Not long ago, one of our candidates at Edvo called me to say she’d accepted a job offer from a company she’d been hoping would hire her.
She was bursting with energy about the good news, and why not? Getting a new job is exciting.
The trouble was, she was so pumped by the offer that she accepted it on the spot—with no thought of negotiating. But the company was expecting her to counter, so they offered her a salary at the low end of their range. And because she didn’t negotiate, she now has to wait months (if not an entire year) for a raise to get the compensation she deserves.
Unfortunately, too many people still shy away from negotiating compensation when they get a new job. According to Jobvite’s Job Seeker Nation Study, 35% of male respondents negotiated their salary last year, and 26% of women did the same. The kicker: women were equally likely to negotiate successfully, at 86% for men and 85% for women. But what jumps out here is just how few people negotiated, even though the vast majority of those who did ended up earning more.
As a candidate, you need to be smart about compensation. It’s important to know what you’re worth ahead of time—and always negotiate unless the company tells you that they won’t budge.
Here’s how to make sure you’re getting what you’re worth in a new position:
Start with the basics—research.
I once worked with a candidate who was expecting to get a base salary of $50,000 but wound up getting $80,000 instead. She was shocked. But she had the skills the company was looking for, and she was a perfect culture fit. Most people aren’t being grossly underpaid, but some candidates don’t even consider they may be able to get a higher salary than what they’re used to.
Your first step when negotiating compensation should be to use the resources at your fingertips. Sites like Glassdoor compile average salaries based on experience, so you can see what a wide variety of companies pay for similar roles.
But there are other useful research tools out there like industry studies or government data on average compensation. It’s also a good idea to look up data on the specific city where you’re located. Understanding the average salaries in your area—even if they aren’t for your exact role—can help you get a handle on what you’re worth.
You may not end up making $30,000 more than you originally imagined, but through adequate research, you’ll get a better idea of what salary range to expect.
Talk to your network.
Part of the confusion around compensation is that it’s still considered taboo to talk about money.
Some people think it’s rude to compare salaries or ask how much a friend is making. But that’s actually one of the best ways to figure out how much you’re worth, and both people benefit from learning more about a peer’s paycheck.
This lack of communication is a problem, particularly for women, who are taught to talk about literally anything before they talk about salary.

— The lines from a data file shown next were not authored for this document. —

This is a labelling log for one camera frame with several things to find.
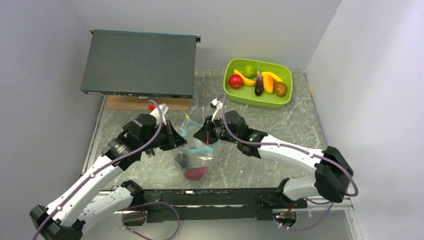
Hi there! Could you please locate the aluminium frame rail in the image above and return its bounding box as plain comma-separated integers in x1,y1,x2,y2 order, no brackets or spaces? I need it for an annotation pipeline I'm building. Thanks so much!
52,188,362,240

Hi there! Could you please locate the wooden block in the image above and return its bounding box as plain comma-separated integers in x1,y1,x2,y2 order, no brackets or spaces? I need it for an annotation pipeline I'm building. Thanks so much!
104,95,191,111

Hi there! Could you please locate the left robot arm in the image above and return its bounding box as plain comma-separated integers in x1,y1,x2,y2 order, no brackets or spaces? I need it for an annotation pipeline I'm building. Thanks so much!
29,112,187,240

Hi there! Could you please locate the brown kiwi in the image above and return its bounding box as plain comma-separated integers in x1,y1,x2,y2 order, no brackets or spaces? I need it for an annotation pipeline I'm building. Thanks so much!
273,81,288,97

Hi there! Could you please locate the purple sweet potato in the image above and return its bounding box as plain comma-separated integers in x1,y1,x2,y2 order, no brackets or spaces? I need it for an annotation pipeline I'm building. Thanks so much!
183,166,209,181

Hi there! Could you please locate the red apple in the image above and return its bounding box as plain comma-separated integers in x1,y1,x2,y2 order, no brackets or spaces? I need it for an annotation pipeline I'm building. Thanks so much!
228,74,244,89

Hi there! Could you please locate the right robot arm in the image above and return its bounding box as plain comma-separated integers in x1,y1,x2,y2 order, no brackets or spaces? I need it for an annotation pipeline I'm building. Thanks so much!
193,111,354,208

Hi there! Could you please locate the green plastic bin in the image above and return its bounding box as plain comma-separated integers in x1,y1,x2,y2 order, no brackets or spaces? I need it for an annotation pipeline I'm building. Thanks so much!
223,58,293,109

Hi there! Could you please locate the orange yellow mango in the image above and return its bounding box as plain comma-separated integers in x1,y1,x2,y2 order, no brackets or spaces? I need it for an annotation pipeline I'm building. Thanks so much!
262,73,274,94

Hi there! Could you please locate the dark plum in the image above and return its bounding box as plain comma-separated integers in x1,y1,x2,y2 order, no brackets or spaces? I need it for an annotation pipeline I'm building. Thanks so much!
174,153,190,169

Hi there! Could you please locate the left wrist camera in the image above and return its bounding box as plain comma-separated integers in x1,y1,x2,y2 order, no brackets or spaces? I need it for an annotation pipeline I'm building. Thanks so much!
147,103,169,125

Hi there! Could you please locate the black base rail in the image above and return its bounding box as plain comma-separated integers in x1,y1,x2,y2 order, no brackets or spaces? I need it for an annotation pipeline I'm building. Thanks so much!
127,187,308,223

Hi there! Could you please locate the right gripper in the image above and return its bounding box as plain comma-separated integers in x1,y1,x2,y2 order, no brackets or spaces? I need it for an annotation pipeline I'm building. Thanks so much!
193,114,240,145

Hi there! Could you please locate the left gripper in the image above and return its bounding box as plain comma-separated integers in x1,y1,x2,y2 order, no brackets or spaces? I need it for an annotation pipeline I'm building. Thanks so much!
140,119,187,151

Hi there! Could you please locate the dark grey rack box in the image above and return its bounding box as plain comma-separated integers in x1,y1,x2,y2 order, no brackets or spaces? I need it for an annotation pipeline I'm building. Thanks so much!
80,29,201,99

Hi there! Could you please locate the green lime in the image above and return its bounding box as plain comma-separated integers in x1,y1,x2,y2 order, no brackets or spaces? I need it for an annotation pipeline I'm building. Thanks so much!
242,64,257,79

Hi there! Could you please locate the clear zip top bag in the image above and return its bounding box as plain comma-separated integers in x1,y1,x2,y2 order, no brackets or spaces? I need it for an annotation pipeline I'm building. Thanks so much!
174,114,221,181

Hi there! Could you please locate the purple eggplant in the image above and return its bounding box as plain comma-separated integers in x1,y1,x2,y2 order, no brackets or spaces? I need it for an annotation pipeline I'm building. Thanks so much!
254,70,264,96

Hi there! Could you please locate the yellow banana behind mango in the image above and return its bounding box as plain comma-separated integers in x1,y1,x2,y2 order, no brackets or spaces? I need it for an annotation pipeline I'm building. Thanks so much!
261,71,284,83

It may be uncomfortable at first, but talking to your network and learning more about what’s included in other people’s compensation packages is one of the best ways to feel more aware when negotiating. The conversation doesn’t have to be awkward, either. If you have connections in the industry, simply tell them that you’re looking for a new role and are trying to get an accurate understanding of the compensation range. Tell them that you’d love to know how their compensation package works (including benefits, equity, and other perks) to give you a better idea of what you can expect.
In general, you’ll find your network to be a wealth of information on compensation.
Speak the same language.
In order to get the best offer possible, you want to speak the same language as the company. This is as important during the negotiation as it is during the interview process.

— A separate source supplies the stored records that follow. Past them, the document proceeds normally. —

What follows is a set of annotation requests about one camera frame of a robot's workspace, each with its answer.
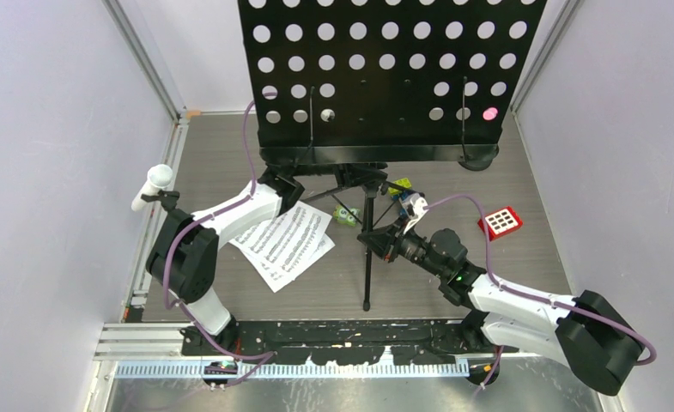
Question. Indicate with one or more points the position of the black round microphone stand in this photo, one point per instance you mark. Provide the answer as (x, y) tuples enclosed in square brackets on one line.
[(476, 165)]

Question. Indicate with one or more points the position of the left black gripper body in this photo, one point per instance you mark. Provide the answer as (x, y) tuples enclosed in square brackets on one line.
[(324, 170)]

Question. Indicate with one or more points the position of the colourful toy brick car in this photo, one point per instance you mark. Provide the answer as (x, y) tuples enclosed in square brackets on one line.
[(400, 190)]

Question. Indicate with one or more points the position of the white toy microphone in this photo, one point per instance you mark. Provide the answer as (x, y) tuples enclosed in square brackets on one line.
[(158, 178)]

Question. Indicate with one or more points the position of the black music stand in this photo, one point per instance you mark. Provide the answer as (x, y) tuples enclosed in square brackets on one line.
[(337, 82)]

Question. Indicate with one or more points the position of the sheet music page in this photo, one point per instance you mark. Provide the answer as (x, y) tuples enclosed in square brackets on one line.
[(287, 240), (277, 278)]

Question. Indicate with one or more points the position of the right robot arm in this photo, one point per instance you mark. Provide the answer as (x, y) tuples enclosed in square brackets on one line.
[(585, 333)]

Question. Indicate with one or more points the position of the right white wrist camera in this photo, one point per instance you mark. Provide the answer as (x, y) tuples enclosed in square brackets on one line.
[(416, 207)]

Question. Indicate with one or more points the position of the green owl number block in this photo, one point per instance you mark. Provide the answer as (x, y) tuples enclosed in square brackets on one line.
[(348, 216)]

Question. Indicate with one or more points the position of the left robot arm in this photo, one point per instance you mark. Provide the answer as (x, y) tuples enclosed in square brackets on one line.
[(183, 257)]

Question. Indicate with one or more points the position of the pink toy microphone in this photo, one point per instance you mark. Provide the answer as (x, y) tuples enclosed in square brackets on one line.
[(490, 114)]

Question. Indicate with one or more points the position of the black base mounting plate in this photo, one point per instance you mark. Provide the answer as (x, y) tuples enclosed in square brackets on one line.
[(354, 342)]

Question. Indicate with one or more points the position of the red white cube block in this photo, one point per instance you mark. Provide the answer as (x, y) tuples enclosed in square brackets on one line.
[(500, 223)]

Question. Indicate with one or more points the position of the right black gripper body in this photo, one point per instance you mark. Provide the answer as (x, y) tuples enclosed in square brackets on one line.
[(409, 245)]

By the time you get an offer, you may already have a strong understanding of the metrics that you’ll be evaluated on. And if you’ve diligently researched this business and read everything you can about them, you should also have a good idea of their goals and mission. By addressing what’s important to them and communicating your value in the language of the company, you make it easy for interviewers to understand that you’re the right person for the job.
Apply the same tactic during your negotiation. Reinforce your value in the same language as the company is evaluating it in, and you’ll make it easy for the hiring manager to advocate for you to receive a better compensation package.
Pick your battles wisely.
Always consider the entire compensation package when you negotiate. That way, you can figure out what’s most important to you.
I’ve seen people who accepted the base salary they were offered because they wanted to negotiate the start date, vacation time, or title. If you think the salary offer is fair, but you absolutely need another part of the offer to change, then negotiate for what you need without feeling the pressure to also negotiate on your salary.
The point is, pick your battles.
I know that many people aren’t comfortable with negotiation, but I would encourage you to think about it as a tradeoff. Remember, 85% of people who negotiated did so successfully. If you can stomach an extra 10 or 15 minutes of feeling uncomfortable, it very well may lead to years of better compensation as your career progresses.